Recruits' appearances are held to strict standards -- close-cropped hair for the men, as well as shined shoes and military fatigues. Women cannot wear cosmetics, jewelry or visible hair accessories. Personal conduct at the academy is also highly scrutinized to prepare recruits for the rigors of law enforcement. Following six to eight months of this severe lifestyle, depending on the program length, the recruits become certified police officers.
But what exactly happens inside these hundreds of police academies across the United States, and how do they compare with police training across the world? Read on to find out.
Police academies -- also referred to as law enforcement training facilities -- are specialized schools that offer a series of courses to certify people as law enforcement officers. Since the federal government delegates law enforcement to the state and local level, there are no national criteria for police certification. Instead, each state has established its own requirements for police academies. Because of these variations, police academies may offer different courses and more or fewer required hours. They can be affiliated with colleges, as well as state and local police agencies.
Senior police officers who have earned special state certification for training instruction teach the courses. Although they are on temporary duty assignments, these senior officers also serve as authority figures to the recruits.
People join police academies under various terms. Typically, people are hired at specific police departments and then sent to that department's police academy for training. In this case, it costs nothing for the recruits to attend the academy, and they also receive their salaried pay while training.

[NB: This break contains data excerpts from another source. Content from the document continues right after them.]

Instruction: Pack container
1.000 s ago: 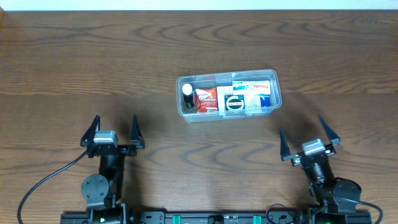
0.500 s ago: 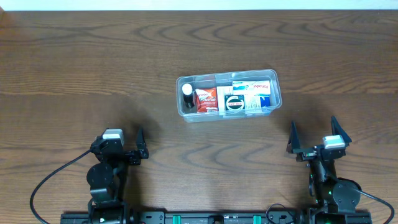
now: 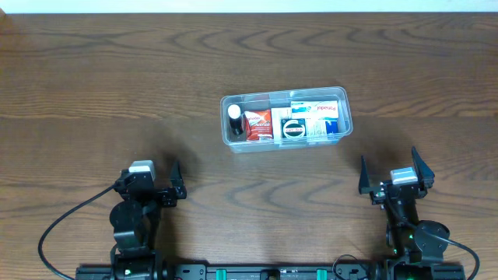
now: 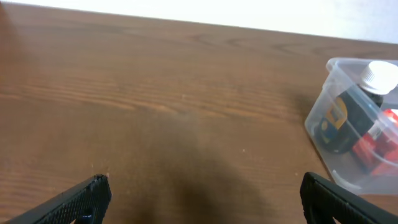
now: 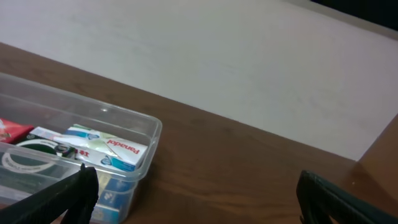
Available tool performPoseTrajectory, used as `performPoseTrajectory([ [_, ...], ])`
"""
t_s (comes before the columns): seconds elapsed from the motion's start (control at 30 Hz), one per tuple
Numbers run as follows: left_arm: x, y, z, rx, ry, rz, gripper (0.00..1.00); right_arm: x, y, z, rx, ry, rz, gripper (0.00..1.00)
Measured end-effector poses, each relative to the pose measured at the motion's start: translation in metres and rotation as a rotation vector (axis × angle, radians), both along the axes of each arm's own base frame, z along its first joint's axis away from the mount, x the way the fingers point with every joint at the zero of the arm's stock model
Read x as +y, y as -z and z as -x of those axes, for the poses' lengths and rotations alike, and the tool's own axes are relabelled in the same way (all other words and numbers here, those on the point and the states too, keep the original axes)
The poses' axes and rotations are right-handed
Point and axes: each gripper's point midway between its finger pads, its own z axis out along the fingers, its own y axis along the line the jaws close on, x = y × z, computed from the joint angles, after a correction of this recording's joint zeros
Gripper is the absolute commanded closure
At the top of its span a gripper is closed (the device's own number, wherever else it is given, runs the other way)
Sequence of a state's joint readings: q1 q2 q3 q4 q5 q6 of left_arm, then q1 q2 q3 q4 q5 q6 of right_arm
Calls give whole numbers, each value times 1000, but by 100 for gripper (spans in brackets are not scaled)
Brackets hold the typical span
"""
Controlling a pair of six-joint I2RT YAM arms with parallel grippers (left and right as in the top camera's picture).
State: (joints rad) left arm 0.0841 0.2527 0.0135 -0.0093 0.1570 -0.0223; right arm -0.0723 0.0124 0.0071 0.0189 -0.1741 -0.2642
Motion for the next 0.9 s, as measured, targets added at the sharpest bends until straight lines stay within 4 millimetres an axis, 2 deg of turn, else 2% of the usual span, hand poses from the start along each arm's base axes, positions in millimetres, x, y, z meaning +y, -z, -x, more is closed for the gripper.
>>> performPoseTrajectory([
  [0.33,0,8,1,33,0,7,2,0,2,0,6,0,20,1],
  [0.5,-2,7,1,33,5,6,2,0,18,0,71,1,16,1],
  [0.9,-5,8,1,36,17,5,2,-1,18,0,71,7,21,1],
])
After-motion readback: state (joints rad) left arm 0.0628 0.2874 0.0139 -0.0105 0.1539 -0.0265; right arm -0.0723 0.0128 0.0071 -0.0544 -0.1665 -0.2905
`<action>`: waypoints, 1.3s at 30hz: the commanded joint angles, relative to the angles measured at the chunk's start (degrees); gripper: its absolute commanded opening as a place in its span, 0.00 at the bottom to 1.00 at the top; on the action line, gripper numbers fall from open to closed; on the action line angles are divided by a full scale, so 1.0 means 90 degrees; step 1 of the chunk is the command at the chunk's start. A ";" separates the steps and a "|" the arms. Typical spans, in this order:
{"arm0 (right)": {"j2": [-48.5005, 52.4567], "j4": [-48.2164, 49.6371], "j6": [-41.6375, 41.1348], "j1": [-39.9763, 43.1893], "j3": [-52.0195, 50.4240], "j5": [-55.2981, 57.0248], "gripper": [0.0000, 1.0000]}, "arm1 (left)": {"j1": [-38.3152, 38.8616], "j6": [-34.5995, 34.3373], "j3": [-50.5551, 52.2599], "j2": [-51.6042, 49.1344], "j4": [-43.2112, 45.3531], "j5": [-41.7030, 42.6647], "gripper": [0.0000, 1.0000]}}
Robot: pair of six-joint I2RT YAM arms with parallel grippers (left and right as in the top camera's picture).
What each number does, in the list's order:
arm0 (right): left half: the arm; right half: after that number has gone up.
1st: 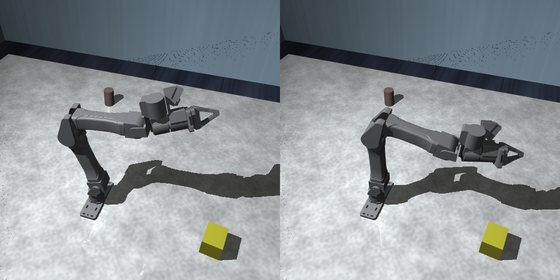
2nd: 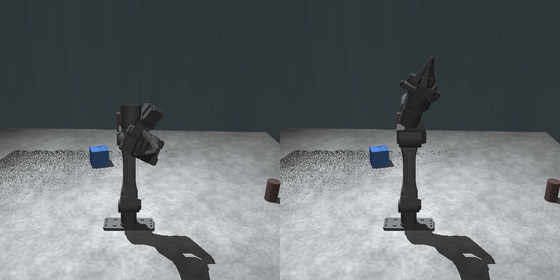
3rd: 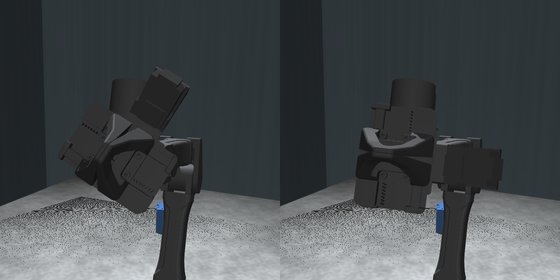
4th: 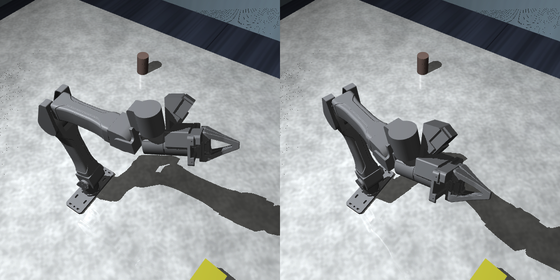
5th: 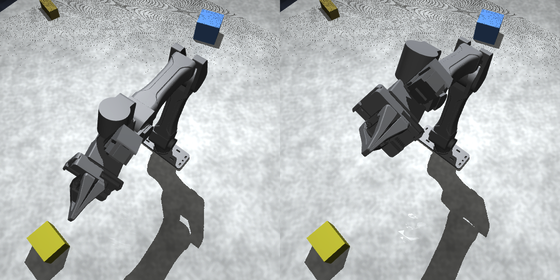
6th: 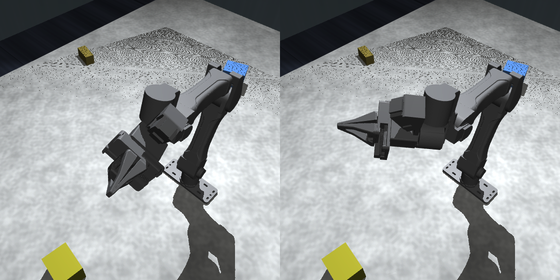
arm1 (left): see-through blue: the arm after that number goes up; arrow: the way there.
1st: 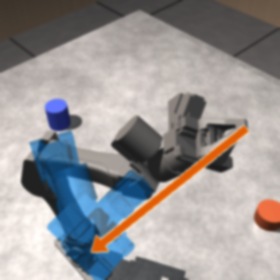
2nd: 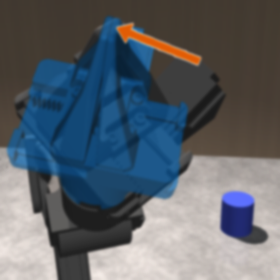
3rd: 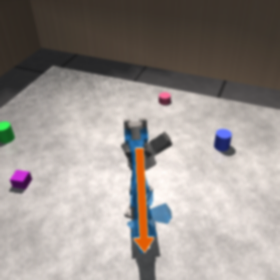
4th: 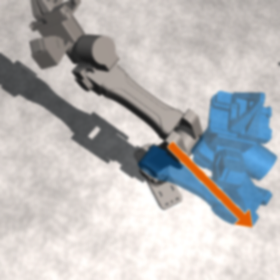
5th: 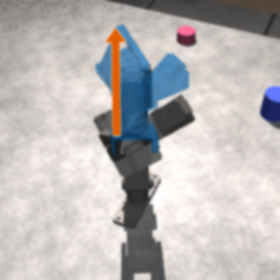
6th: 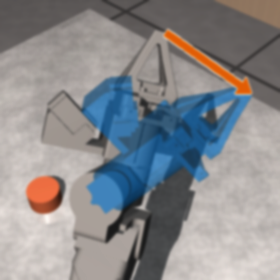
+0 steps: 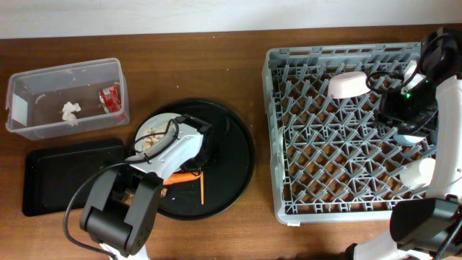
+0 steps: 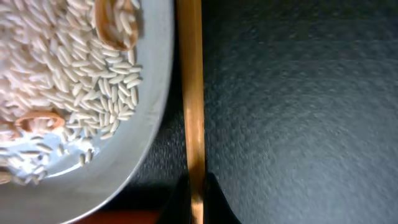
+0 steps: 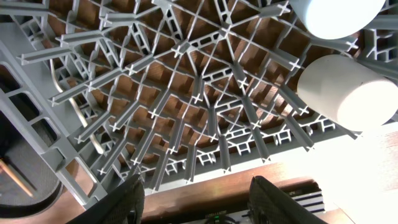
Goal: Sort waste into correct bins and load items into the dishwasher rack
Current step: 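Place the chopstick into the rack's left edge with the left gripper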
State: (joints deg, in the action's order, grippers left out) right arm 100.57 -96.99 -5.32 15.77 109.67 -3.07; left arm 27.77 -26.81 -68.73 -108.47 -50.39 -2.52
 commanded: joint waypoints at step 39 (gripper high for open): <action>0.0019 -0.0039 0.0068 0.0002 -0.0002 0.0007 0.58 | 0.1693 -0.1382 -0.1756 0.0104 0.1088 0.1812 0.17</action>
State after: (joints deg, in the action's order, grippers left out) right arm 100.57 -97.01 -4.69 15.77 109.65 -2.85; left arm 44.56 -43.07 -84.03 -107.72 -37.67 15.99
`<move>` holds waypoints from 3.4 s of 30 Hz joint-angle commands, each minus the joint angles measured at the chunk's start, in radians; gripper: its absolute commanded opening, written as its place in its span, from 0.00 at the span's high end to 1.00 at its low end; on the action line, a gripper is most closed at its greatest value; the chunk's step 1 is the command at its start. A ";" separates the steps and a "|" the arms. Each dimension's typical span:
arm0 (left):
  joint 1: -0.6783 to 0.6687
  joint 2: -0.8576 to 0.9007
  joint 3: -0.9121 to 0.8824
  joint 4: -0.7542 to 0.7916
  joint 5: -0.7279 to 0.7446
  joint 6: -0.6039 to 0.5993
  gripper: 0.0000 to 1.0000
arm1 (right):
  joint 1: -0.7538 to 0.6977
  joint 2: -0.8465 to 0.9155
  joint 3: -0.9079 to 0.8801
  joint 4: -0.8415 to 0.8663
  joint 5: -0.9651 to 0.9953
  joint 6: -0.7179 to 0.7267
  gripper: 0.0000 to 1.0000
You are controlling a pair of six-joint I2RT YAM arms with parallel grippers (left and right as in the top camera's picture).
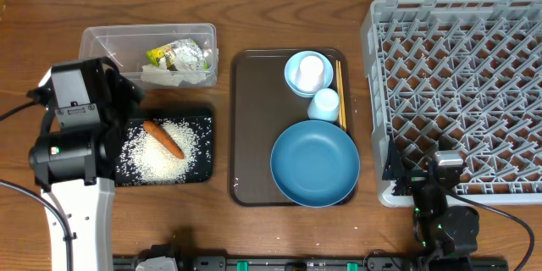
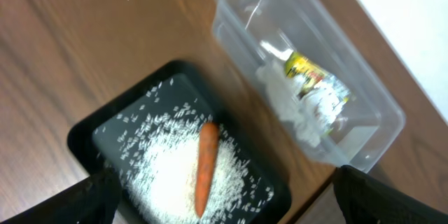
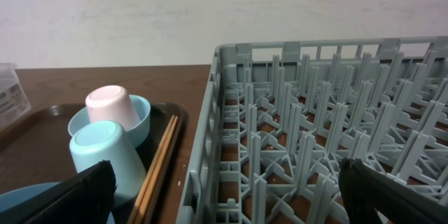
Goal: Sort waste into correct bins and load items into the dishwasher rack
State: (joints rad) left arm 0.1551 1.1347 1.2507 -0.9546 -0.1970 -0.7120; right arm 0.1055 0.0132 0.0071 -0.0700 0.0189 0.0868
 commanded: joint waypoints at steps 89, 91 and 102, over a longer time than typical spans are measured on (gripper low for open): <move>0.008 0.021 0.002 -0.040 0.032 -0.019 0.00 | 0.884 1.488 1.263 -0.514 0.175 0.333 0.01; 0.008 0.021 0.002 -0.040 0.032 -0.019 0.01 | 0.884 1.500 1.263 -0.517 0.125 0.407 0.01; 0.008 0.021 0.002 -0.040 0.032 -0.019 0.01 | 0.900 1.678 1.261 -0.652 0.194 0.718 0.01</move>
State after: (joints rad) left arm 0.1570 1.1522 1.2507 -0.9913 -0.1631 -0.7296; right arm 0.9928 1.6421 1.2503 -0.7174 0.1837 0.7120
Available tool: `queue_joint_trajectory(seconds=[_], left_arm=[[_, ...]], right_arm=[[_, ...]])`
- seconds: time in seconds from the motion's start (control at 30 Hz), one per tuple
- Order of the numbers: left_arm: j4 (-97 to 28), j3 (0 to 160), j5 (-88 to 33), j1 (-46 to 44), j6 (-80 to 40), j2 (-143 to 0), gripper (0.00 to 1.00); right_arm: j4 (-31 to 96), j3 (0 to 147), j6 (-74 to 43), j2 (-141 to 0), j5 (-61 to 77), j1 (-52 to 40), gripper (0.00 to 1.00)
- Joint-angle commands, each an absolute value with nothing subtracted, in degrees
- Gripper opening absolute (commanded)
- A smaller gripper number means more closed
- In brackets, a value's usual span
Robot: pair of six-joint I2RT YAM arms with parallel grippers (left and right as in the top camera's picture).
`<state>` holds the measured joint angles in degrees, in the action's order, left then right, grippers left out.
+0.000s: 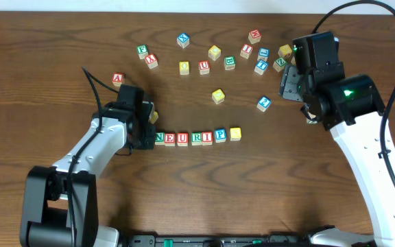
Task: Spell out NEURIPS
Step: 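Move the left gripper down to the left end beside the green N block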
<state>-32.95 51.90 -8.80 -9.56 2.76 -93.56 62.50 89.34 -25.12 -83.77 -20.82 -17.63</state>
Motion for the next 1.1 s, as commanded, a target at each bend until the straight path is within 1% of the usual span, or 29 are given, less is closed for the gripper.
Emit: queue_joint_trajectory(seconds=[0.0, 0.43, 0.8, 1.07], left_arm=[[-32.25, 51.48, -11.57, -9.76, 2.24, -94.19, 0.11], [-29.78, 51.48, -11.35, -9.74, 2.24, -94.30, 0.11], [-29.93, 51.05, -11.42, -9.74, 1.56, -94.37, 0.11], [-30.55, 50.72, -11.42, -9.76, 1.56, -94.37, 0.11]], right_arm=[[62.63, 90.26, -24.60, -83.22, -20.97, -17.19, 0.71], [62.70, 90.26, -24.60, -83.22, -20.84, -17.19, 0.70], [63.20, 90.26, -24.58, -83.22, -20.80, -17.19, 0.69], [64.62, 90.26, -24.56, -83.20, -20.82, -17.19, 0.67]])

Police hiring qualifications can include:
- passing a written exam
- physical fitness test
- drug and alcohol test
- clean background check
- 21-year-old age requirement
- a high school diploma, or the GED equivalent
- at least two years of higher education
You can also pay tuition to attend a police academy before being hired by a police department. These types of academies are typically affiliated with community colleges or state and county law enforcement training centers. Costs usually total less than $5,000, and some police departments will reimburse a percentage of that tuition upon employment. After receiving your certification, you can then apply to become a police officer in that state. However, you may be asked to complete an additional training course.
Police academy programs can be anywhere from 320 to 800 course hours and typically take six or eight months to complete. The length and content of the programs depends on the statewide requirements for police certification. For that reason, becoming certified in Iowa, for example, may be a shorter process than doing so in New York.
During this intensive learning period, recruits train both their bodies and their minds for police work. Next, we'll look at the physical and academic training police academies cover.
Although police officers are often portrayed gorging on donuts, academy physical training is no cakewalk. To be hired by police departments, candidates must pass physical fitness exams. But that's the easy part. Once they enter police academies, the uphill fitness challenge begins.
California, for instance, recommends a regimen of 80 push-ups and 250 crunches a day to get up to snuff. The New York Police Department Police Academy estimates that two-thirds of its recruits cannot pass the final physical fitness test when they first enter the academy [source: New York Police Department Police Academy]. For that reason, recruits take a fitness assessment at the beginning of the training and condition accordingly with regular running, weight training and other exercises. In Vermont, law enforcement hopefuls between the ages of 20 and 29 must meet these criteria:
- Bench press: 99 percent of body weight
- Sit-ups: 38 per minute
- Push-ups: 29 per minute
- Bench press: 59 percent of body weight
- Sit-ups: 32 per minute
- Push-ups: 15 per minute
As recruits build their strength, they must also learn how to properly use it. Restraining and handcuffing people involves muscle, as well as specific movements, to disable people without hurting them. To prepare them for taming criminals, recruits learn and practice self-defense tactics, along with ways to use other non-lethal tools, such as batons and pepper spray.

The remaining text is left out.